Task to complete:
The required output is the line containing "Identify where in this still frame you see the blue" followed by every later line through the end of the data, all reproduced exactly.
▬▬▬▬▬▬▬▬▬▬
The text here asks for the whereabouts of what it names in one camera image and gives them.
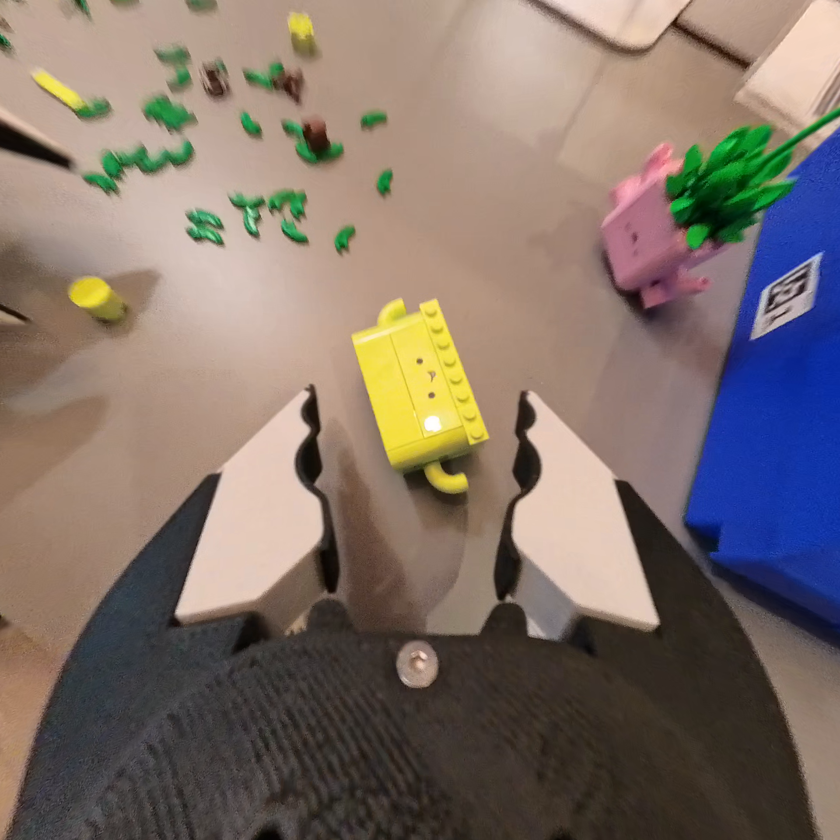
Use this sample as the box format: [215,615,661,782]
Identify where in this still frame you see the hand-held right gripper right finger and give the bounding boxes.
[495,390,660,642]

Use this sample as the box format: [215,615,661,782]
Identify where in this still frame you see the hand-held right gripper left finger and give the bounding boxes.
[174,386,340,635]

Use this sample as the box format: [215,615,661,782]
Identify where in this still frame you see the lime green brick model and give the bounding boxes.
[351,298,490,495]

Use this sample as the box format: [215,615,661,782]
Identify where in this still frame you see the yellow flat bar tile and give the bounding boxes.
[31,67,90,111]

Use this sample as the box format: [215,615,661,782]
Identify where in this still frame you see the scattered green leaf pieces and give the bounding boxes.
[0,0,395,255]

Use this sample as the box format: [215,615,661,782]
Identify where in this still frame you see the blue plastic bin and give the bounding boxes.
[686,128,840,632]

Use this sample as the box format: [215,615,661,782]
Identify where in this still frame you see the brown block on green leaves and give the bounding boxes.
[295,117,345,164]

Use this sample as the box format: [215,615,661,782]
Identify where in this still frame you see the pink brick flowerpot model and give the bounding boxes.
[600,105,840,310]

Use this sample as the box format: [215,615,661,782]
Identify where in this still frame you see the white printed paper sheet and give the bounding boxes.
[735,0,840,126]

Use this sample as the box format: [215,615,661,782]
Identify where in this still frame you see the white book stand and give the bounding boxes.
[538,0,694,51]
▬▬▬▬▬▬▬▬▬▬
Response to the exercise:
Identify where in this still frame you see the blue plastic bin and give the bounding boxes.
[686,128,840,632]

Use this sample as the box format: [215,615,661,782]
Identify where in this still frame you see the brown block on green leaves and give the bounding boxes.
[295,117,345,164]

Use this sample as the box format: [215,615,661,782]
Identify where in this still frame you see the pink brick flowerpot model and give the bounding boxes.
[600,105,840,310]

Use this sample as the box format: [215,615,661,782]
Identify where in this still frame you see the white printed paper sheet and give the bounding boxes.
[735,0,840,126]

Use this sample as the box format: [215,615,661,782]
Identify where in this still frame you see the white book stand and give the bounding boxes.
[538,0,694,51]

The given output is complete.